Snuggled up under the covers, I felt nervous and excited, like a pregnant woman. Tomorrow I'd be going to work. My first real job. I thought I should write an email to Ben, share this big news with him. I got up, plugged in my computer and waited for it to charge up. I wrote Ben a quick email, then I switched off the computer and jumped back into bed. I lay as still as I could, as though I was playing the part of a Red Army soldier dead on a battlefield, who can't move until the Director says: cut! My mind wouldn't settle. I started to think about how I should spend my first month's salary. Maybe I could buy a kitchen ventilator so I could see what I was cooking. Maybe I could also buy a vacuum cleaner to suck up all the hair on my floor, so I didn't feel as if I lived in a hair salon. Or I could just use the entire sum on phonecards to call Ben whenever I wanted. I tried to imagine where I would be sitting in the office, whether I would have my own desk. I wondered what would happen at lunch, whether I would be invited to eat with the rest of the Collective Team. And at the end of the day, how did they say goodbye to each other?

Then I started to have nightmares. In one dream I missed the subway, just like in that film with Gwyneth Paltrow – Sliding Doors.

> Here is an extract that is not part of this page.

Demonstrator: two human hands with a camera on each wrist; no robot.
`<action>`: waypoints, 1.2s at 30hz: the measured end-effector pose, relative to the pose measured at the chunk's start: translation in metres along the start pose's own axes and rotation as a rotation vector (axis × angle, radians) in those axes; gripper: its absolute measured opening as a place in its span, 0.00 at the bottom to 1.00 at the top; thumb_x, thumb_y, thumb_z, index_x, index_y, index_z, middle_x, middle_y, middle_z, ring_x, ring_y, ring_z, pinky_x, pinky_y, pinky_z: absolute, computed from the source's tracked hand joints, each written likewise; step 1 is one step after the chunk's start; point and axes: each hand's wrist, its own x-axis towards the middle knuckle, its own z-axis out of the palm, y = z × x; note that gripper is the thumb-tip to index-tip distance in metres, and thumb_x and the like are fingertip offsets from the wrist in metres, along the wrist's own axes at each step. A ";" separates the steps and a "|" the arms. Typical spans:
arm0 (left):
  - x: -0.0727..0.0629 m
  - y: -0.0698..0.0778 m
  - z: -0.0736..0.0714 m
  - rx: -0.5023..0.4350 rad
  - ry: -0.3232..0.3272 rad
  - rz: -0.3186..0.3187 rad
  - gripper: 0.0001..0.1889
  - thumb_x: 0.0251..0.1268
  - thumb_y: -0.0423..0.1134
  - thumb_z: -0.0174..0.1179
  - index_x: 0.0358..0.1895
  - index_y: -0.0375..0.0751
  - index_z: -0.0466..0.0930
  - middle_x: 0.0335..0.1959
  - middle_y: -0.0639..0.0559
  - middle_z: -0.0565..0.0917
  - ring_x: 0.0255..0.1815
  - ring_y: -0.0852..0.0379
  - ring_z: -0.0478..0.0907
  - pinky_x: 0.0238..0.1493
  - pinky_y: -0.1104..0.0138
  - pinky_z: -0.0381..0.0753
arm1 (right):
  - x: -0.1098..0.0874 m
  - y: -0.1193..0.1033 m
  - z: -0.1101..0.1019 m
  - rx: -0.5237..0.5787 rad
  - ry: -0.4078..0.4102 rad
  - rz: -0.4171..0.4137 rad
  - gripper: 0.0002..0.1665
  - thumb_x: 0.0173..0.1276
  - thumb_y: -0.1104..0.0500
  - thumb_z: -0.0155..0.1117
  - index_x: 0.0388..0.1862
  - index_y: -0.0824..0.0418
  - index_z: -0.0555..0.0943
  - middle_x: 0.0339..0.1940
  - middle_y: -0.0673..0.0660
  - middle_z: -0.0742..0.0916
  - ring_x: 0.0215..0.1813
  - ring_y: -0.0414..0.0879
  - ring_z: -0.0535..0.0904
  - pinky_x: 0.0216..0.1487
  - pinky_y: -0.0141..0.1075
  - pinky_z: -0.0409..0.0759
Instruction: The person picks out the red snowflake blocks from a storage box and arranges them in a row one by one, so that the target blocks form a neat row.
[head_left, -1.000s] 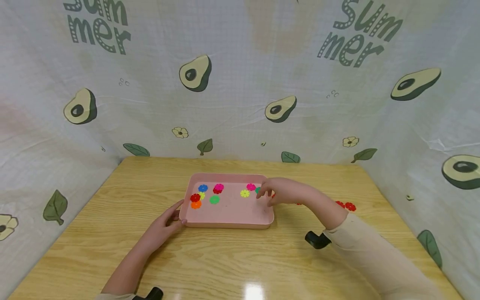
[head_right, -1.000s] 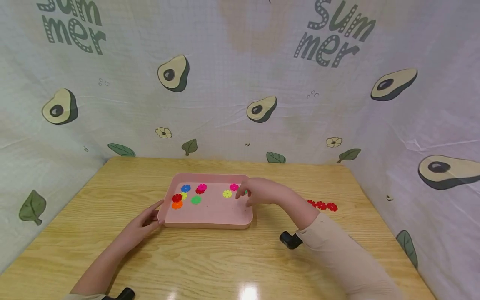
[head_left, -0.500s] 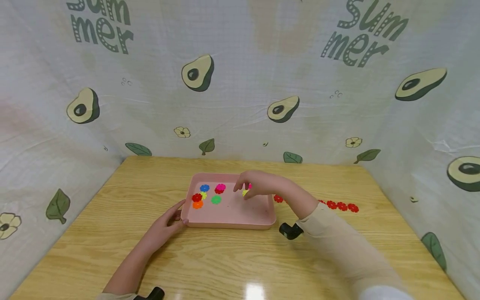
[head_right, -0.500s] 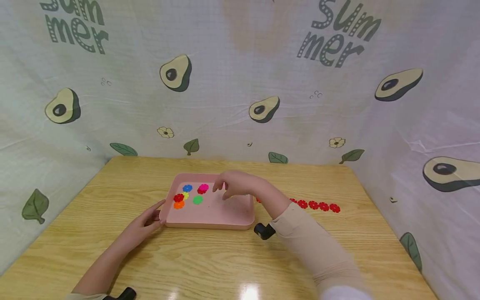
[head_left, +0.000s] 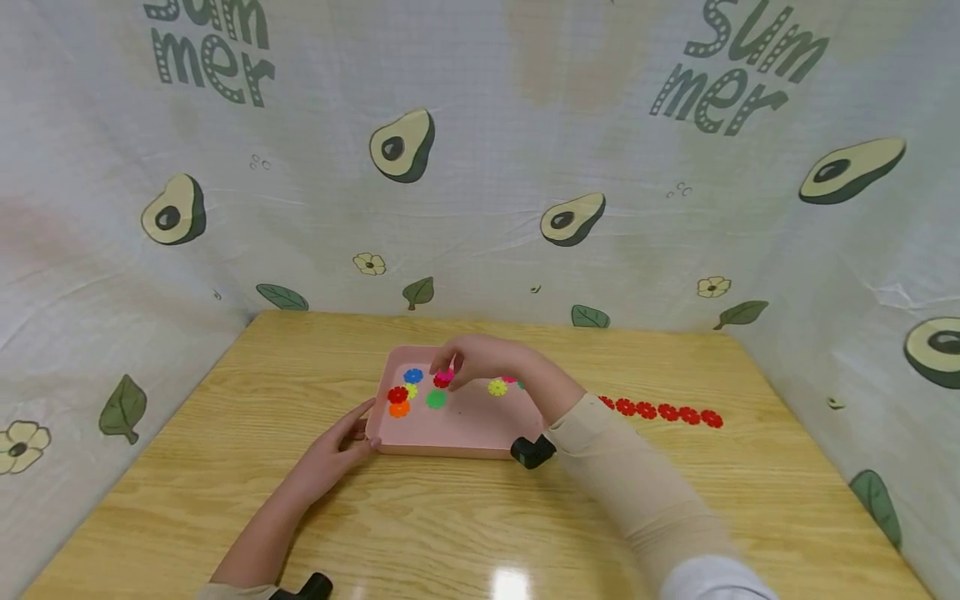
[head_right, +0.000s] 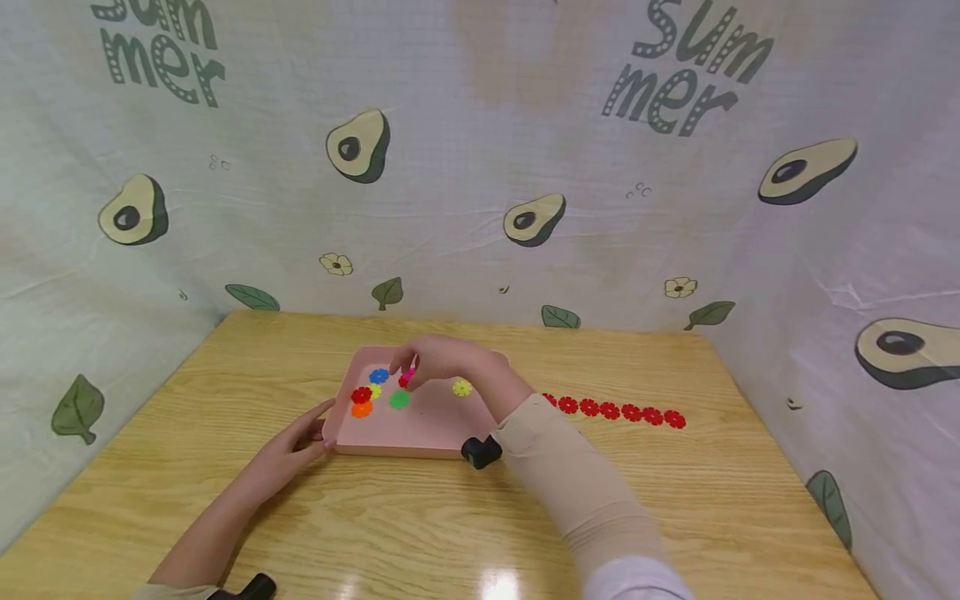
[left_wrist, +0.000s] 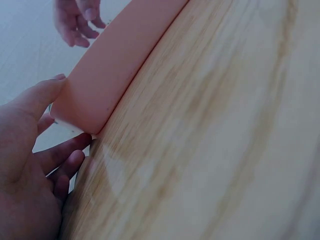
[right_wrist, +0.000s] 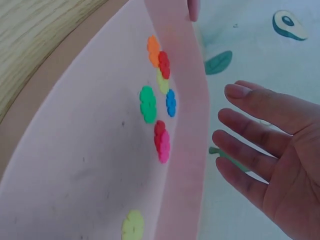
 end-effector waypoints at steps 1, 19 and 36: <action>0.000 0.000 0.000 0.000 -0.001 -0.001 0.37 0.66 0.54 0.61 0.76 0.55 0.59 0.63 0.43 0.74 0.60 0.47 0.70 0.63 0.47 0.61 | 0.003 0.000 0.001 0.019 0.001 0.007 0.19 0.63 0.63 0.71 0.54 0.56 0.84 0.51 0.59 0.84 0.49 0.50 0.77 0.45 0.34 0.78; 0.002 0.002 0.000 -0.009 -0.006 0.007 0.35 0.67 0.53 0.61 0.75 0.56 0.60 0.61 0.45 0.76 0.58 0.49 0.71 0.62 0.48 0.63 | 0.056 0.000 0.021 0.094 -0.005 0.054 0.20 0.63 0.63 0.70 0.55 0.61 0.83 0.44 0.55 0.84 0.42 0.45 0.76 0.49 0.44 0.79; 0.000 0.000 -0.001 -0.005 0.001 0.033 0.36 0.66 0.52 0.62 0.75 0.53 0.60 0.60 0.44 0.76 0.58 0.48 0.71 0.62 0.47 0.62 | 0.082 -0.003 0.043 0.218 -0.003 0.123 0.18 0.61 0.68 0.71 0.51 0.61 0.83 0.37 0.52 0.81 0.33 0.43 0.72 0.37 0.33 0.75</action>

I was running to make it on to the train, but the doors closed just before I got there, and all I could do was watch as the train left me behind on the empty platform. The dream made me so nervous that I woke up and jumped out of bed. It was still dark. My alarm clock said 1 a.m. Far away from 8.30 a.m. I lay back down and fell asleep. That's when I dreamt of my father, or rather my father's funeral.

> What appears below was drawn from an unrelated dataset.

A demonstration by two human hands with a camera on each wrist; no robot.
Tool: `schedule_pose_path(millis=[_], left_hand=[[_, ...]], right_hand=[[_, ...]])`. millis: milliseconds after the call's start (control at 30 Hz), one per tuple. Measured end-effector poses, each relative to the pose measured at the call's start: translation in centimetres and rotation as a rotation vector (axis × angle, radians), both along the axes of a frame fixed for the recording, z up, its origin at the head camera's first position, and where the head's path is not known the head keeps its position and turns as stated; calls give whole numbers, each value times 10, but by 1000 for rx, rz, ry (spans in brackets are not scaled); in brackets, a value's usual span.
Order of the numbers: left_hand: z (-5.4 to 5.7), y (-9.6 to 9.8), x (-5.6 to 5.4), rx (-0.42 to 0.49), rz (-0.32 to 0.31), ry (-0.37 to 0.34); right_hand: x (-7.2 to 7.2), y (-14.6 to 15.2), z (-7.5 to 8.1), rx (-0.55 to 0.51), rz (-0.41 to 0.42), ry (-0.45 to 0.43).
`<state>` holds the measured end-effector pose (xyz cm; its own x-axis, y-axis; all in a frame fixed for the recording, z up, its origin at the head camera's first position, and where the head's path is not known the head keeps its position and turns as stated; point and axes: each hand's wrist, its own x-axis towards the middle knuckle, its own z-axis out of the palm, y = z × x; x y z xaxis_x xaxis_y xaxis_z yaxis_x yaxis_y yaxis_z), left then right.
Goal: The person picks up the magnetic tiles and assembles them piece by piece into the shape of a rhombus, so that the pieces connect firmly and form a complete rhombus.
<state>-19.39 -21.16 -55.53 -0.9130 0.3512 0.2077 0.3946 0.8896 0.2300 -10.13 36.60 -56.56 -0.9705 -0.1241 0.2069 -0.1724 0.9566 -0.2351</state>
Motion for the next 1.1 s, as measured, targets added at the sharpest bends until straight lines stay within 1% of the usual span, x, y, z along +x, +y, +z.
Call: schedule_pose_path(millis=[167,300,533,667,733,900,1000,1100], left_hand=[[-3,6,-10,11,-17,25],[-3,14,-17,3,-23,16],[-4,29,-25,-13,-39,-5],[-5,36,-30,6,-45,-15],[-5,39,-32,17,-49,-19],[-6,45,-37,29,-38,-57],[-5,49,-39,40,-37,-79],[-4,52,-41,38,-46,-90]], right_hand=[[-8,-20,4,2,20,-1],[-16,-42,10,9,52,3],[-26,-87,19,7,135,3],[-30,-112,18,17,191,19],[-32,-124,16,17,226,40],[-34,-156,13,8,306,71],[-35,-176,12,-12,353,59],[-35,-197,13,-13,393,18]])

An undertaker was working on my father's aged face, as he lay in an open wooden coffin. Everyone was at the funeral – family members, villagers, even the Community Leader was there. But strangely, it wasn't in our village, but one by the sea. The grave was on a sharp, narrow cliff above the water. There was so little space, the mourners had to stand close together and straight like pencils. Any false move and you'd either drop into the sea or into the grave. From the cliff, you could look out over the entire East China Sea, and see Japan and Taiwan. An old man threw earth over my father's face and suddenly the eyes opened. My father looked straight at me. I felt an urge to jump into the grave to help him close his eyes, but the next shovel of dirt covered his face. I woke up. Then bang – 8.30 a.m. Every possible alarm was ringing around me. Officially summoned, I got up. Brushed my teeth. Washed my face. Dressed carefully – knickers, tights, bullshit pink suit. I was as quick as an army cadet in training. And now, there I was, fully dressed, with my bag of props. I locked the door and walked out into the street.